Wednesday 16 October 2019

Open warfare as Schmidt's roof call angers Welsh

 

Ireland head coach Joe Schmidt. Photo: Lorraine O'Sullivan/PA
Ireland head coach Joe Schmidt. Photo: Lorraine O'Sullivan/PA

Rúaidhrí O'Connor

Ireland have already upset the locals with theirs insistence that the Principality Stadium roof remains open for today's Six Nations finale against Wales.

Joe Schmidt has defied Warren Gatland's wish to close the roof to the elements despite the storm warning hanging over Cardiff today. The decision has been met with criticism in Wales where they are gearing up for a Grand Slam party, but Rory Best was unapologetic as he brushed off the issue yesterday.

Ireland can still retain their title if they win and England lose to Scotland at Twickenham, but the captain, who is making his final Six Nations appearance, is focused on finishing the tournament with a victory that would secure a top two finish and see them head towards the World Cup having regained the momentum they lost in their opening-day defeat to England.
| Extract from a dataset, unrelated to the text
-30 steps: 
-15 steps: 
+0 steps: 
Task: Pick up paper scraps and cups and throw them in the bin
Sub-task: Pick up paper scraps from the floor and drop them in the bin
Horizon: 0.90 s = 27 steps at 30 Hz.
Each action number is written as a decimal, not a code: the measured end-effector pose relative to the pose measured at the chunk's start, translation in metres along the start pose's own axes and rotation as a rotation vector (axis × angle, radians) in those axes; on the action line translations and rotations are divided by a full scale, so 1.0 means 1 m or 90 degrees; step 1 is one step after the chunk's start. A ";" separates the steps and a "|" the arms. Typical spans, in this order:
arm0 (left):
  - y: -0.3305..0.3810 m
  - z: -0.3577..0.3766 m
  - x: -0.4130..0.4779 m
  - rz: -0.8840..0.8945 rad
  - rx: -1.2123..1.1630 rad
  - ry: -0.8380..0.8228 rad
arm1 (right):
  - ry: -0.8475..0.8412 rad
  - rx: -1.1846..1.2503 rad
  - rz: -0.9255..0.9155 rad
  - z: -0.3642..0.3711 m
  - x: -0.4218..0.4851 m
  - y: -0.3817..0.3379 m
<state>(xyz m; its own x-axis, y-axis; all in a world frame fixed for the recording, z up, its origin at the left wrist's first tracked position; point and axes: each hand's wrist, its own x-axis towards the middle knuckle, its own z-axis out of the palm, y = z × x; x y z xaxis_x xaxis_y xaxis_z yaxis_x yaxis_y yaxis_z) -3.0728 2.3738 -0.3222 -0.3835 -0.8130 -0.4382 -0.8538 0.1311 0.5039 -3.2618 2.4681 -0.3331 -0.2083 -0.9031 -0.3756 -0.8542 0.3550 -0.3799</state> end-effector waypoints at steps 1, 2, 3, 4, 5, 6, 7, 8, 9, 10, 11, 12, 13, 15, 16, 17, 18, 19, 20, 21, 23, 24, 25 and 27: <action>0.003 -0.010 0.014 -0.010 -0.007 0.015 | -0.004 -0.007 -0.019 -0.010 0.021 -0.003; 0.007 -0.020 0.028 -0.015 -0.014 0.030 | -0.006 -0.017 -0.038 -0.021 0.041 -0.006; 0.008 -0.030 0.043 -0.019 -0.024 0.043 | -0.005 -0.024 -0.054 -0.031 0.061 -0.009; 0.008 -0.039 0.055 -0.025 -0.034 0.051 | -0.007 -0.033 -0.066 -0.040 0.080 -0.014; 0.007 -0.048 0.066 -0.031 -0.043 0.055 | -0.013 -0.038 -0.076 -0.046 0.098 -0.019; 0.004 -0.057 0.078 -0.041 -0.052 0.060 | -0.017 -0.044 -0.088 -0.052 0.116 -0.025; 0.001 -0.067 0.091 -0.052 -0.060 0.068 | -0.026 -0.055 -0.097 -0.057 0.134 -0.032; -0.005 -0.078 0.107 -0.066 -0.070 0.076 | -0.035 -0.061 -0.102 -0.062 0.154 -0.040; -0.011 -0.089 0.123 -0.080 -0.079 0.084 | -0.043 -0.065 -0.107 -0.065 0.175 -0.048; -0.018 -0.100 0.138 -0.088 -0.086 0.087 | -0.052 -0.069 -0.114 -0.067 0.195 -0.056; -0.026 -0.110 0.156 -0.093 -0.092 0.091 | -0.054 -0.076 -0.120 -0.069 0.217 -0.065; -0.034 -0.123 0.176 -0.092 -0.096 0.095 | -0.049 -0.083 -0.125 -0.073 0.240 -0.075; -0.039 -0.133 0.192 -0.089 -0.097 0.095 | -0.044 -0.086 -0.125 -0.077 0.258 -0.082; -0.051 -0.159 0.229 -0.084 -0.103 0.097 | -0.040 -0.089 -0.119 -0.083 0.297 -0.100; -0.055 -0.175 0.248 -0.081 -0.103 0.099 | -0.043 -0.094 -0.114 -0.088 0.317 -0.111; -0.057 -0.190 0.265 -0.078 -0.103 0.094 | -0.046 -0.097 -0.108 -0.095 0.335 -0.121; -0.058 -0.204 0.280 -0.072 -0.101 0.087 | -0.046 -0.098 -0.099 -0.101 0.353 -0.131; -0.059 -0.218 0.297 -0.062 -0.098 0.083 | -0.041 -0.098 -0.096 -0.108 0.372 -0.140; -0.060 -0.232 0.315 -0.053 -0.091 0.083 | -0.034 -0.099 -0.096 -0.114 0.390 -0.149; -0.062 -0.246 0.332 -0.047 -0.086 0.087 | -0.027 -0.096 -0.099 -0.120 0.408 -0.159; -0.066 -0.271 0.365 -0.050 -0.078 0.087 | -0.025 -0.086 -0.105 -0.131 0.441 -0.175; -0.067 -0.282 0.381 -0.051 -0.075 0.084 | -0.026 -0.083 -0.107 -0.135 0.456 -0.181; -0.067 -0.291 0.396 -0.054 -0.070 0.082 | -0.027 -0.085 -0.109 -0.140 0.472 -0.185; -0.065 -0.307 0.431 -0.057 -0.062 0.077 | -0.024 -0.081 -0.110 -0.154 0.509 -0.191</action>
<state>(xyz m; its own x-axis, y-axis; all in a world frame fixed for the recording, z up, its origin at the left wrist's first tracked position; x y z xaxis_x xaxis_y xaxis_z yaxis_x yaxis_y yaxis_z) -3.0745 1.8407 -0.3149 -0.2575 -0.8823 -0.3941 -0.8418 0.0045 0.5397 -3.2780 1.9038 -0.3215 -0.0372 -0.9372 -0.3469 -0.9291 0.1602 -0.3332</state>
"It is really important for us to show progress," he said. "Obviously, after that England game we thought we had taken a step back in just everything really.

"I thought we had prepared really well but for whatever reason we didn't perform but we looked a lot more like ourselves last week.

"But for us we have got to make sure we get better, because we are going to have to be better this week and then when the Six Nations finishes we will have to address why we have started the last couple of seasons and our autumn series reasonably slow.

"We have got to make sure we leave the Six Nations at a point we can build on. We don't want to have a drop to go up again. How can we keep pushing it up?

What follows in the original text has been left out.